1. Field of the Invention
The present invention relates to AC to DC converters, and more particularly relates to AC to DC converters with a safety capacitor discharging apparatus.
2. Description of the Related Art
In supplying the power for electronic equipments, switching power converters are widely adopted due to the advantages of high conversion efficiency and small component size they possess.
Taking the fly-back AC-to-DC power adapter as an example, FIG. 1 shows the circuit diagram of a typical fly-back AC-to-DC power adapter.

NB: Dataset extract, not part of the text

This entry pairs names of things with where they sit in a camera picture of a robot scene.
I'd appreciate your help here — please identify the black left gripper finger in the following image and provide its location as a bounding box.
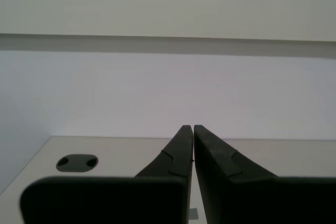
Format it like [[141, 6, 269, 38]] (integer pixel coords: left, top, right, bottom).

As shown in FIG. 1, the typical fly-back AC-to-DC power adapter includes a safety capacitor 101, a bleed resistor 102, an input rectification and filtering unit 103, a primary side voltage clamping snubber 104, a main transformer 105, an output rectification and filtering unit 106, a feedback network 107, an NMOS transistor 108, a resistor 109, a PWM IC 110, an auxiliary coil 111 and an auxiliary rectification and filtering unit 112.
First of all, the safety capacitor 101 is connected between two line voltages to filter out the EMI noise, and the bleed resistor 102 is used to discharge the safety capacitor 101 when the AC power is plugged off, to prevent the user from getting electric shock.

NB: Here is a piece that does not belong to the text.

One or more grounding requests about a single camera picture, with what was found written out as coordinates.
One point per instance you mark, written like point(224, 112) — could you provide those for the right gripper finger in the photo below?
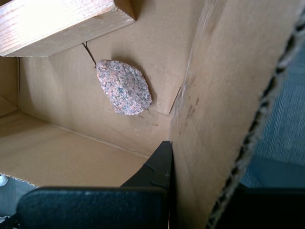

The functions of the rest parts of the adapter are briefly stated below: the input rectification and filtering unit 103 is used to generate a main input voltage VIN according to the AC power; the primary side voltage clamping snubber 104 is used to clamp the maximum primary side voltage of the main transformer 105 when the NMOS transistor 108 is off; the main transformer 105, having a primary side coupled to the main input voltage VIN and a secondary side coupled to the output rectification and filtering unit 106, is used to convert power from the AC power to the DC output Vout of the adapter; the output rectification and filtering unit 106 is used to generate a DC output voltage Vout; the feedback network 107 is used to generate a feedback signal VFB, which is coupled to the COMP pin of the PWM IC 110, according to an error signal derived from a reference voltage and the DC output voltage Vout; the NMOS transistor 108, responsive to a gating signal VG, is used to control the power conversion via the main transformer 105; the resistor 109 is used to carry a current sensing signal VCS; the PWM IC 110 is used to generate the gating signal VG according to the feedback signal VFB and the current sensing signal VCS to regulate the DC output voltage Vout at an expected level; the auxiliary coil 111 and the auxiliary rectification and filtering unit 112 are used to generate a DC supply voltage VCC for the operation of the PWM IC 110.

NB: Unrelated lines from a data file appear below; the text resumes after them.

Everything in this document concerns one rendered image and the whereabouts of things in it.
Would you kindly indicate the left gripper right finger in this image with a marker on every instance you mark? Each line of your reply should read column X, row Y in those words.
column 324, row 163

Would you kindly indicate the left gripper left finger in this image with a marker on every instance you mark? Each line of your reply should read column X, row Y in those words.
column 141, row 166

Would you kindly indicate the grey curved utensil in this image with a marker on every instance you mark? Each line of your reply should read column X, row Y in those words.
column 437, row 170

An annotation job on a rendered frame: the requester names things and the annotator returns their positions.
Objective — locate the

With the AC power plugged in, the input power is transformed through the main transformer 105 to the output through a periodic on-and-off switching of the NMOS transistor 108, which is driven by the gating signal VG generated from the PWM IC 110. Once the AC power is plugged off, the PWM IC 110 will stop operating after the DC supply voltage VCC falls below a threshold voltage, and if the adapter is under light load or empty load, the safety capacitor 101 will see only one discharging load—the bleed resistor 102—due to the fact that the main input voltage VIN at the common cathode contact of the right pair of diodes of the bridge rectifier in the input rectification and filtering unit 103 is held on the bulk capacitor in the input rectification and filtering unit 103 so it will reversely bias the right pair of diodes of the bridge rectifier and thereby shut off the conduction path to the right. According to the safety regulation for protecting users from electric shock, the charge on the safety capacitor 101 should be decreased to 37% of its original maximum value in 1 second after the AC power is plugged off. To meet this safety regulation, if the capacitance of the safety capacitor 101 is set at, for example 0.82 F, the resistance of the bleed resistor 102 will have to be restricted under 1MΩ. However, the bleed resistor 102 under this resistance restriction will consume considerable power which is likely to fail to comply with the green regulation of the adapter in standby mode, for example less 100 mW. On the other hand, if we increase the resistance of the bleed resistor 102 to reduce the power dissipation, the discharge process of the safety capacitor 101 will be prolonged and the safety regulation will be violated.
Therefore, there is a need to provide a solution capable of obeying both the safety regulation and the green regulation for AC-to-DC converters. Seeing this bottleneck, the present invention proposes a novel adapter topology with a discharging scheme to accomplish both the safety and the green requirements.